If this is true and Unsafe.pagesize() returns a value > 4K,
then perhaps also the MappedByteBuffer.load() method is wrong
for AIX?
public final MappedByteBuffer load() {
checkMapped();
if ((address == 0) || (capacity() == 0))
return this;
long offset = mappingOffset();
long length = mappingLength(offset);
load0(mappingAddress(offset), length);
// Read a byte from each page to bring it into memory.
A checksum
// is computed as we go along to prevent the compiler
from otherwise
// considering the loop as dead code.
Unsafe unsafe = Unsafe.getUnsafe();
int ps = Bits.pageSize(); // << LOOK HERE
int count = Bits.pageCount(length);
long a = mappingAddress(offset);
byte x = 0;
for (int i=0; i<count; i++) {
x ^= unsafe.getByte(a);
a += ps; // << AND HERE
}
if (unused != 0)
unused = x;
return this;
}
...this loop reads a byte from the start of each block in
lumps of Bits.pageSize(). Should it always read in lumps of 4K
for AIX? Do we rather need a special Unsafe.mmappedPageSize()
method instead of just a hack in isLoaded0 ?

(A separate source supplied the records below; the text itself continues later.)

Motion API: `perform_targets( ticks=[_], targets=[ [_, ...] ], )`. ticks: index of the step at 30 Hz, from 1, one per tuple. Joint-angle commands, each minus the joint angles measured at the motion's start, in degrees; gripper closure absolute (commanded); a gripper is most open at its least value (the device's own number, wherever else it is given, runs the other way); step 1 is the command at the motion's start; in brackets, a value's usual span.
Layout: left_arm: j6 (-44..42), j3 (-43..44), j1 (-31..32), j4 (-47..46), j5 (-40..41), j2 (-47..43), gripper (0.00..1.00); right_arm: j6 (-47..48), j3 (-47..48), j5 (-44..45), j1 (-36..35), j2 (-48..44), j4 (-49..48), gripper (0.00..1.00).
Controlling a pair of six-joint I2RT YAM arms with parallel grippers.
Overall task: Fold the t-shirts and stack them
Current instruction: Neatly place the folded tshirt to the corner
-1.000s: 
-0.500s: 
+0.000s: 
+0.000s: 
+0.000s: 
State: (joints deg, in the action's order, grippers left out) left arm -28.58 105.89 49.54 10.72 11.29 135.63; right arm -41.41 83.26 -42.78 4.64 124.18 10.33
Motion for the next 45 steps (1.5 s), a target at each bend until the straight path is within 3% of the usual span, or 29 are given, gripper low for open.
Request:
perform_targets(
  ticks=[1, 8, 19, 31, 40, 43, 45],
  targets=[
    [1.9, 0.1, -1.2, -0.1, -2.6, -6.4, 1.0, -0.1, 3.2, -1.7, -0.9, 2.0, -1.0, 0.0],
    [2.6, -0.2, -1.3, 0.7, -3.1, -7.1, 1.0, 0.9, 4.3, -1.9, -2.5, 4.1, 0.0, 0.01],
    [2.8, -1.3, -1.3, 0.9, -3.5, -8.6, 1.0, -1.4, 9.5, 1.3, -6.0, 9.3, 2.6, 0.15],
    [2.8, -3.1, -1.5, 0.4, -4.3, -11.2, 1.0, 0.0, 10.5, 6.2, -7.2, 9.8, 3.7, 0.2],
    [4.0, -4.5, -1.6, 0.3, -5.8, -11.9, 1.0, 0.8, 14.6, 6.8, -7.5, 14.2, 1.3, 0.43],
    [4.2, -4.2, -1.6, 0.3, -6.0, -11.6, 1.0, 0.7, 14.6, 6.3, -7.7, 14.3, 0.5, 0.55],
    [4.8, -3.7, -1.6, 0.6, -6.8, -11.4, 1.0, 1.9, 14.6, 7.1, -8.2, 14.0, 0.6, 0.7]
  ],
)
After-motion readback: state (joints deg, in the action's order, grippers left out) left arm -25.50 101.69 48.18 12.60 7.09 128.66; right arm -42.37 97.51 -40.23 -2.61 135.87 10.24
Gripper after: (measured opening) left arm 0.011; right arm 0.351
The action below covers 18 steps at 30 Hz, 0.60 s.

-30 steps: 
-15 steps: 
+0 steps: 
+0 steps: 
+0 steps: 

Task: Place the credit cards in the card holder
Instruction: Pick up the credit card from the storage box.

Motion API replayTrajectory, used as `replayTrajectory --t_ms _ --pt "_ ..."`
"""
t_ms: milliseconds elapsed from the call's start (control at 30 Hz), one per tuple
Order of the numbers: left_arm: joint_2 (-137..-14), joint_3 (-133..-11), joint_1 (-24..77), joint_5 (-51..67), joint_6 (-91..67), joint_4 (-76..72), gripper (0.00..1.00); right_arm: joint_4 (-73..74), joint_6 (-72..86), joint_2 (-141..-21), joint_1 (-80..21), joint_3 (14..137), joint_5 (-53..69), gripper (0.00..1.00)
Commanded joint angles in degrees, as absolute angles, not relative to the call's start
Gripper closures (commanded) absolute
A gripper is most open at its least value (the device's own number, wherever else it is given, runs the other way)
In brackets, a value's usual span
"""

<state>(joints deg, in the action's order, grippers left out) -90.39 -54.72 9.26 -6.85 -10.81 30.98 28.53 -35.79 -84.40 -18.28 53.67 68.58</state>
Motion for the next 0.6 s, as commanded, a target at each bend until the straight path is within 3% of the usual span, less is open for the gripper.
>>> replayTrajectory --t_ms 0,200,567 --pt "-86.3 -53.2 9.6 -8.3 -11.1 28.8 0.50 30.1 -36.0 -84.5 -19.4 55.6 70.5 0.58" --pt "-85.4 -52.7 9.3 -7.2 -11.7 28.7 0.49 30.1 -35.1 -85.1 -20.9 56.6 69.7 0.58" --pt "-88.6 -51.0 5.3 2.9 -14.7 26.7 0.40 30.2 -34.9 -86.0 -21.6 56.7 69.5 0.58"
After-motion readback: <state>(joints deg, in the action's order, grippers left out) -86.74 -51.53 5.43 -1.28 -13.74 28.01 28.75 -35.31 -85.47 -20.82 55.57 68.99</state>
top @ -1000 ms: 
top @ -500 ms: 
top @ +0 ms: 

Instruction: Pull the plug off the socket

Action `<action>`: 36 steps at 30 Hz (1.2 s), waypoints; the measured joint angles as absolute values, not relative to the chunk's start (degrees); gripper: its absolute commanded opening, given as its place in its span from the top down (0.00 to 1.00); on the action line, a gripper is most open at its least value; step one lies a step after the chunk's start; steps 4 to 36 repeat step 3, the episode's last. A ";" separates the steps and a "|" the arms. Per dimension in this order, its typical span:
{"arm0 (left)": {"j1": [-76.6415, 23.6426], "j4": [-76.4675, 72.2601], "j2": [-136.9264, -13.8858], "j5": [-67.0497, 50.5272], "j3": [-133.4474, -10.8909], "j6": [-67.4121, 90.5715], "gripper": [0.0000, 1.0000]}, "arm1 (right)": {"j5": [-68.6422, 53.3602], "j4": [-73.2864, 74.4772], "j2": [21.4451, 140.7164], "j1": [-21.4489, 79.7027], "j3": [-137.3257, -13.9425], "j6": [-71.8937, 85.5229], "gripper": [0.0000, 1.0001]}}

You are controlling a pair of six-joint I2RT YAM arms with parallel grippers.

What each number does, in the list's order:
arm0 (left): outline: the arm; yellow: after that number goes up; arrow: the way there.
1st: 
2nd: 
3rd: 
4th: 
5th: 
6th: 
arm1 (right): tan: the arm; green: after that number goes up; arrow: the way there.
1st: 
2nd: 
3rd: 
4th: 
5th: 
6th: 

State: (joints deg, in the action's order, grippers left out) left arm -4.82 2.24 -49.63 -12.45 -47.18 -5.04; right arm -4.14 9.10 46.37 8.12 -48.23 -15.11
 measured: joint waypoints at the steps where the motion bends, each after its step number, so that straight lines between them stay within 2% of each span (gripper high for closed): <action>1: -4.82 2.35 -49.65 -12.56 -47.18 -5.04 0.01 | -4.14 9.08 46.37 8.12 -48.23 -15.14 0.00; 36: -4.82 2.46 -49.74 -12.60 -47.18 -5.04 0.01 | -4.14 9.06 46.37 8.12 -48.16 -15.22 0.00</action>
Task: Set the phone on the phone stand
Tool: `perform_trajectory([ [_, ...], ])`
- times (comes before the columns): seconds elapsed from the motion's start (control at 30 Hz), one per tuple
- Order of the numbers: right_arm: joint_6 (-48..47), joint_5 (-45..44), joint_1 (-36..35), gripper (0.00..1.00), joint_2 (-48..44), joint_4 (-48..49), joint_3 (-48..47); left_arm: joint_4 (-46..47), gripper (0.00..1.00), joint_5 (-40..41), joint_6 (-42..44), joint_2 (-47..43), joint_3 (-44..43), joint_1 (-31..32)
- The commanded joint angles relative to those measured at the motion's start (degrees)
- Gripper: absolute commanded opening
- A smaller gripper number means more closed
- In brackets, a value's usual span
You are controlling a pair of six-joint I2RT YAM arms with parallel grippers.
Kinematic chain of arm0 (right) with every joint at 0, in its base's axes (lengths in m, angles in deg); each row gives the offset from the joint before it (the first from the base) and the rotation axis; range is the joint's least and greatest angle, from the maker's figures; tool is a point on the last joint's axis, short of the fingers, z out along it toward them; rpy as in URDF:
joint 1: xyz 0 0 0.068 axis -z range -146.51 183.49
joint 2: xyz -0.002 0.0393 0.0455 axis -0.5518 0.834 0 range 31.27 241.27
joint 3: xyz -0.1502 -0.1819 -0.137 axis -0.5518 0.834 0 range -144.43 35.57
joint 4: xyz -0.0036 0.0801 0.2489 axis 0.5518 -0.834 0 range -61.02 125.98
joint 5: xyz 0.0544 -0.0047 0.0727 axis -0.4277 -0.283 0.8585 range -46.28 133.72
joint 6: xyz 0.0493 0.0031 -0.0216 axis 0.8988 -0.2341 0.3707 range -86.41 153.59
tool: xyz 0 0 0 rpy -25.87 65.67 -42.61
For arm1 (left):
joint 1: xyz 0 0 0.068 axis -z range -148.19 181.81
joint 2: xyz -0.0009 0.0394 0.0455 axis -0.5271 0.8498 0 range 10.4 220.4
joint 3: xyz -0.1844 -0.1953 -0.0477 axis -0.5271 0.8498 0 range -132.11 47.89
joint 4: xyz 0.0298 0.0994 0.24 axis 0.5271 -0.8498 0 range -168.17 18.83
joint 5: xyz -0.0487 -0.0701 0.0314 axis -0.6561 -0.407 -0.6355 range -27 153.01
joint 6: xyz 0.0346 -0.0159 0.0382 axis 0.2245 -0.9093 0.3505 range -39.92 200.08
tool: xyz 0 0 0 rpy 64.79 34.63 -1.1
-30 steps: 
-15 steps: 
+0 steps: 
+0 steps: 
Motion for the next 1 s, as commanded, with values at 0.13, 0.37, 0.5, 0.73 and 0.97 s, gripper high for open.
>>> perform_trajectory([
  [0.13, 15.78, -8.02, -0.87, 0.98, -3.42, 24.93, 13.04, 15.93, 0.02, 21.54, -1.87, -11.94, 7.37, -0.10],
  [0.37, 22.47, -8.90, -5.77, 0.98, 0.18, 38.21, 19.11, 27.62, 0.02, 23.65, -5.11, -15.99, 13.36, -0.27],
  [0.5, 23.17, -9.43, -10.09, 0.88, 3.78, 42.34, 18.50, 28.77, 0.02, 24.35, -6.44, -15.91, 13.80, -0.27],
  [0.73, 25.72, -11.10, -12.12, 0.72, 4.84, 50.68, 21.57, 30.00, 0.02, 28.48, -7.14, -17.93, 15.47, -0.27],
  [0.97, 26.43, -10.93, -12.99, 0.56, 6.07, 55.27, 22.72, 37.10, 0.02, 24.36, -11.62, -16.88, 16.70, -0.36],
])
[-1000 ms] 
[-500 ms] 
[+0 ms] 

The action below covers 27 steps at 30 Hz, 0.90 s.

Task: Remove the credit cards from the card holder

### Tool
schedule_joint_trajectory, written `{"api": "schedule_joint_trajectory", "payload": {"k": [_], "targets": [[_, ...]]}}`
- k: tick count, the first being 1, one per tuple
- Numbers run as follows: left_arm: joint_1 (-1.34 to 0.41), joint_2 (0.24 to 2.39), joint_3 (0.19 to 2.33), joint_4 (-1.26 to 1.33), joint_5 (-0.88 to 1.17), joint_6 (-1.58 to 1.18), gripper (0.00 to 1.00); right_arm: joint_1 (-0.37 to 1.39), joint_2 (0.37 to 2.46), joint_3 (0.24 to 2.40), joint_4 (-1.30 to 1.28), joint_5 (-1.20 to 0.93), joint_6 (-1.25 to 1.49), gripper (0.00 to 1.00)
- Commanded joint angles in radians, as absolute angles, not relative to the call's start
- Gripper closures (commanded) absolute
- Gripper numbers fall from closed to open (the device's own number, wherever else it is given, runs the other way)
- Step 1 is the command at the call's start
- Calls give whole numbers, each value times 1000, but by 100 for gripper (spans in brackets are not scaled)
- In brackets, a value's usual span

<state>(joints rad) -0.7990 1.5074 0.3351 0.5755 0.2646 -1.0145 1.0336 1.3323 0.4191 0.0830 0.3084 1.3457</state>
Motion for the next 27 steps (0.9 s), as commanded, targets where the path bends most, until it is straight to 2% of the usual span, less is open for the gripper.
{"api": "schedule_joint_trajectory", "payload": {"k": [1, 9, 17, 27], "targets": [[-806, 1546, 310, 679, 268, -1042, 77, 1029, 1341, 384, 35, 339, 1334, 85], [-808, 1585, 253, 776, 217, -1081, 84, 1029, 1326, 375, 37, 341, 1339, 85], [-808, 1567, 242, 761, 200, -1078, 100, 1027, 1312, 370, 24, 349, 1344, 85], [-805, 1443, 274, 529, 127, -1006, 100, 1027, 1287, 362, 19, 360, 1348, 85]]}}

Yes, I considered this too. In effect, on AIX, we only touch every
16th page, thereby reducing MappedByteBuffer::load() to something
like load_every_16th_page... However, this bug is very old (even
our 1.4 VM already does this when the touching was still
implemented in MappedByteBuffer.c) and did not cause any problems
AFAIK.
The story behind this is long and quite boring :) basically, 64k
pages are used for the java heap and give a large performance
bonus over 4K paged java heap. But we cannot switch all memory
regions to 64K pages, so we live with multiple page sizes and
above us we have a ton of code which assumes one consistent page
size for everything. So we lie about the page size to everyone -
claiming system page size to be 64k - and except for very rare
cases like this one get away with this.
I would like to keep lying consistently. There is not a hard
reason for it, just that I am afraid that starting to publish a
different page size to parts of the VM will confuse things and may
introduce errors further down the line.
I think a proper solution would be to keep page size on a
per-ByteBuffer base, because ByteBuffers may be allocated in
different memory regions - they are now allocated with mmap() in
system page size, but that may change in the future. That is
assuming that one byte buffer cannot span areas of multiple page
sizes, which would complicate matters further.
Btw, I also wondered whether other platforms could have a clash
between the real memory page size and MappedByteBuffer's notion of
that size - e.g. whether it is possible to have MappedByteBuffers
with huge pages on Linux. But all cases I could think of are cases
where the page size the JDK would assume is smaller than the
actual page size, which would not be a problem for both mincore
and load/touch. In the above example (huge pages on Linux), pages
would be pinned anyway, so load() and isLoaded() would be noops.
@Christoph:
> apart from the point that Peter found, I’d also think it would
look better if the typedef section (line 51-56) would be placed
before the AIX only function (line 41-49).
Sure. I moved the section up, below the includes.